# Task goal
The listing below is to be given again in full and word for word, without its images.

===============

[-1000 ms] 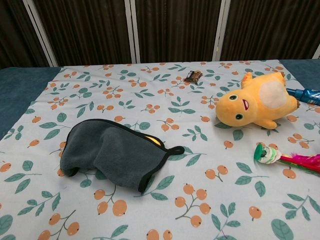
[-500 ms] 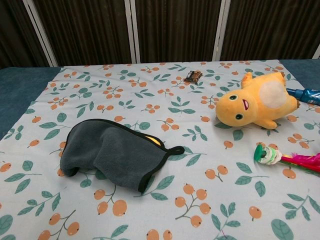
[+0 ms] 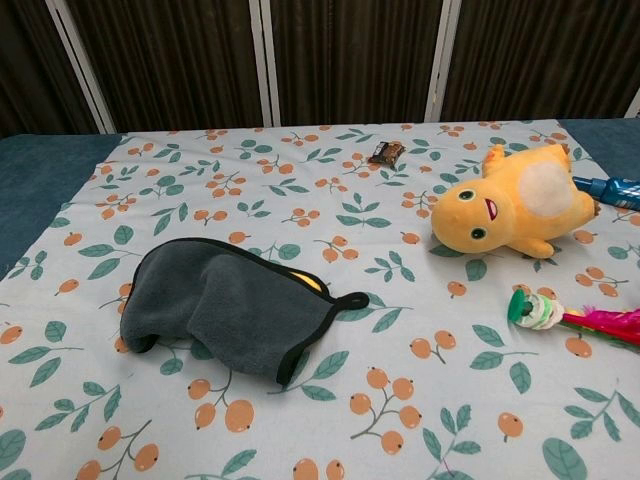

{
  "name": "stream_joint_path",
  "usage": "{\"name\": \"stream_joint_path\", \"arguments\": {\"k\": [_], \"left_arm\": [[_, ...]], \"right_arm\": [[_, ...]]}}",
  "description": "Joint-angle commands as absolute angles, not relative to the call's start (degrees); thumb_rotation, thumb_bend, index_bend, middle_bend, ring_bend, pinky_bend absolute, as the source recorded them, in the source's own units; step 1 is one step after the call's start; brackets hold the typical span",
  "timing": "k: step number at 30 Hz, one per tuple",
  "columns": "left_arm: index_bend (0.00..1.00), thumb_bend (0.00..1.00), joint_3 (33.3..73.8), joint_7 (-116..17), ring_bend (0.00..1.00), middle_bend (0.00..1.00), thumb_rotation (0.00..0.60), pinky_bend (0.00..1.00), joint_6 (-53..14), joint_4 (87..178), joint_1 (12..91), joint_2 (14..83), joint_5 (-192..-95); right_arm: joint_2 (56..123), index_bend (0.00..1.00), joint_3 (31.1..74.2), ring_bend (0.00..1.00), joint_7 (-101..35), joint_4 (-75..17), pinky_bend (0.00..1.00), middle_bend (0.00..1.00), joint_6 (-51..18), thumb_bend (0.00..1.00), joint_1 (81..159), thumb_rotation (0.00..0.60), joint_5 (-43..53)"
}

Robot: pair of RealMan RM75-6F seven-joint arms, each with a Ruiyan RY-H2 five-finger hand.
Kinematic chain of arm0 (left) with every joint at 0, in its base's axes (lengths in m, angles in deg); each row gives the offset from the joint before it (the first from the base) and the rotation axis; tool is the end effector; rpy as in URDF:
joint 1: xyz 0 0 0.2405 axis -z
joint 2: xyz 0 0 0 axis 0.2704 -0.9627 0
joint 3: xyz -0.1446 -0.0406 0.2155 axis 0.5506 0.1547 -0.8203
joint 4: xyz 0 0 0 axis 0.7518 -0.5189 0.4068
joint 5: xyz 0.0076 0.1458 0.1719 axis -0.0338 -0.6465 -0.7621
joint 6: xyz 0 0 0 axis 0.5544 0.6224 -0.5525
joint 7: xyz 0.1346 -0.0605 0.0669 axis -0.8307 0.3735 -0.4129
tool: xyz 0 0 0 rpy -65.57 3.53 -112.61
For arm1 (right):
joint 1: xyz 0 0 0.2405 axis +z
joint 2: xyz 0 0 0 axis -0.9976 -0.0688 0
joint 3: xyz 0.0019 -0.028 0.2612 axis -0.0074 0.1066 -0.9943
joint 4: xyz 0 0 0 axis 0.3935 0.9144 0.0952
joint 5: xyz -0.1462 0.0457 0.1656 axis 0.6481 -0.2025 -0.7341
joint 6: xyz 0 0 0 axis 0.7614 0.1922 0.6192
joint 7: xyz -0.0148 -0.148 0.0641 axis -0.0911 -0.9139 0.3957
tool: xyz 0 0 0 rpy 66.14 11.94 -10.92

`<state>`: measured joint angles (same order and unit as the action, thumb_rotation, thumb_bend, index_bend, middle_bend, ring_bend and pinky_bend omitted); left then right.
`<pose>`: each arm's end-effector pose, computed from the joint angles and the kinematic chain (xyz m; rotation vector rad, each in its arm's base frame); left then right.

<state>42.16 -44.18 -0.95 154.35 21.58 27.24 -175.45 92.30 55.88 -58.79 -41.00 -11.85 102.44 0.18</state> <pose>-0.3076 0.1795 0.1275 -1.5443 -1.0189 -0.9501 -0.3170 -0.2610 0.0042 1.3879 -1.1563 0.5859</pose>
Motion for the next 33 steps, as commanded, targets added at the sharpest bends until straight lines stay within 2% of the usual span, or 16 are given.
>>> {"name": "stream_joint_path", "arguments": {"k": [1, 9, 20, 33], "left_arm": [[0.0, 0.17, 42.1, -44.1, 0.0, 0.0, 0.597, 0.0, -1.0, 154.4, 21.6, 27.2, -175.4], [0.0, 0.17, 42.2, -44.1, 0.0, 0.0, 0.597, 0.0, -1.0, 154.4, 21.6, 27.2, -175.4], [0.0, 0.17, 42.2, -44.0, 0.0, 0.0, 0.596, 0.0, -1.0, 154.3, 21.6, 27.2, -175.4], [0.0, 0.17, 42.2, -43.9, 0.0, 0.0, 0.594, 0.0, -1.1, 154.4, 21.6, 27.2, -175.3]], "right_arm": [[92.4, 0.55, 55.9, 0.0, -58.7, -40.9, 0.0, 0.24, -11.7, 0.34, 102.5, 0.6, 0.3], [92.6, 0.58, 55.7, 0.0, -58.6, -41.0, 0.0, 0.26, -11.5, 0.4, 102.5, 0.6, 0.2], [92.2, 0.61, 55.7, 0.0, -58.9, -41.9, 0.0, 0.27, -11.0, 0.41, 102.5, 0.6, 0.6], [84.8, 0.62, 55.1, 0.0, -63.4, -49.6, 0.0, 0.27, -7.8, 0.41, 104.5, 0.6, 8.2]]}}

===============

# Solution for this problem
[-1000 ms] 
[-500 ms] 
[+0 ms] 

{
  "name": "stream_joint_path",
  "usage": "{\"name\": \"stream_joint_path\", \"arguments\": {\"k\": [_], \"left_arm\": [[_, ...]], \"right_arm\": [[_, ...]]}}",
  "description": "Joint-angle commands as absolute angles, not relative to the call's start (degrees); thumb_rotation, thumb_bend, index_bend, middle_bend, ring_bend, pinky_bend absolute, as the source recorded them, in the source's own units; step 1 is one step after the call's start; brackets hold the typical span",
  "timing": "k: step number at 30 Hz, one per tuple",
  "columns": "left_arm: index_bend (0.00..1.00), thumb_bend (0.00..1.00), joint_3 (33.3..73.8), joint_7 (-116..17), ring_bend (0.00..1.00), middle_bend (0.00..1.00), thumb_rotation (0.00..0.60), pinky_bend (0.00..1.00), joint_6 (-53..14), joint_4 (87..178), joint_1 (12..91), joint_2 (14..83), joint_5 (-192..-95); right_arm: joint_2 (56..123), index_bend (0.00..1.00), joint_3 (31.1..74.2), ring_bend (0.00..1.00), joint_7 (-101..35), joint_4 (-75..17), pinky_bend (0.00..1.00), middle_bend (0.00..1.00), joint_6 (-51..18), thumb_bend (0.00..1.00), joint_1 (81..159), thumb_rotation (0.00..0.60), joint_5 (-43..53)"
}

Robot: pair of RealMan RM75-6F seven-joint arms, each with a Ruiyan RY-H2 five-finger hand.
Kinematic chain of arm0 (left) with every joint at 0, in its base's axes (lengths in m, angles in deg); each row gives the offset from the joint before it (the first from the base) and the rotation axis; tool is the end effector; rpy as in URDF:
joint 1: xyz 0 0 0.2405 axis -z
joint 2: xyz 0 0 0 axis 0.2704 -0.9627 0
joint 3: xyz -0.1446 -0.0406 0.2155 axis 0.5506 0.1547 -0.8203
joint 4: xyz 0 0 0 axis 0.7518 -0.5189 0.4068
joint 5: xyz 0.0076 0.1458 0.1719 axis -0.0338 -0.6465 -0.7621
joint 6: xyz 0 0 0 axis 0.5544 0.6224 -0.5525
joint 7: xyz 0.1346 -0.0605 0.0669 axis -0.8307 0.3735 -0.4129
tool: xyz 0 0 0 rpy -65.57 3.53 -112.61
For arm1 (right):
joint 1: xyz 0 0 0.2405 axis +z
joint 2: xyz 0 0 0 axis -0.9976 -0.0688 0
joint 3: xyz 0.0019 -0.028 0.2612 axis -0.0074 0.1066 -0.9943
joint 4: xyz 0 0 0 axis 0.3935 0.9144 0.0952
joint 5: xyz -0.1462 0.0457 0.1656 axis 0.6481 -0.2025 -0.7341
joint 6: xyz 0 0 0 axis 0.7614 0.1922 0.6192
joint 7: xyz -0.0148 -0.148 0.0641 axis -0.0911 -0.9139 0.3957
tool: xyz 0 0 0 rpy 66.14 11.94 -10.92

`<state>`: measured joint angles (same order and unit as the action, thumb_rotation, thumb_bend, index_bend, middle_bend, ring_bend and pinky_bend omitted); left then right.
`<pose>`: each arm's end-effector pose, computed from the joint angles and the kinematic chain (xyz m; rotation vector rad, each in its arm's base frame); left then right.

<state>42.16 -44.18 -0.95 154.35 21.58 27.24 -175.45 92.30 55.88 -58.79 -41.00 -11.85 102.44 0.18</state> <pose>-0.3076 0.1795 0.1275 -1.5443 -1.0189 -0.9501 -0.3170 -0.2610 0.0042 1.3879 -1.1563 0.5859</pose>
Motion for the next 33 steps, as commanded, targets added at the sharpest bends until straight lines stay within 2% of the usual span, or 16 are given.
>>> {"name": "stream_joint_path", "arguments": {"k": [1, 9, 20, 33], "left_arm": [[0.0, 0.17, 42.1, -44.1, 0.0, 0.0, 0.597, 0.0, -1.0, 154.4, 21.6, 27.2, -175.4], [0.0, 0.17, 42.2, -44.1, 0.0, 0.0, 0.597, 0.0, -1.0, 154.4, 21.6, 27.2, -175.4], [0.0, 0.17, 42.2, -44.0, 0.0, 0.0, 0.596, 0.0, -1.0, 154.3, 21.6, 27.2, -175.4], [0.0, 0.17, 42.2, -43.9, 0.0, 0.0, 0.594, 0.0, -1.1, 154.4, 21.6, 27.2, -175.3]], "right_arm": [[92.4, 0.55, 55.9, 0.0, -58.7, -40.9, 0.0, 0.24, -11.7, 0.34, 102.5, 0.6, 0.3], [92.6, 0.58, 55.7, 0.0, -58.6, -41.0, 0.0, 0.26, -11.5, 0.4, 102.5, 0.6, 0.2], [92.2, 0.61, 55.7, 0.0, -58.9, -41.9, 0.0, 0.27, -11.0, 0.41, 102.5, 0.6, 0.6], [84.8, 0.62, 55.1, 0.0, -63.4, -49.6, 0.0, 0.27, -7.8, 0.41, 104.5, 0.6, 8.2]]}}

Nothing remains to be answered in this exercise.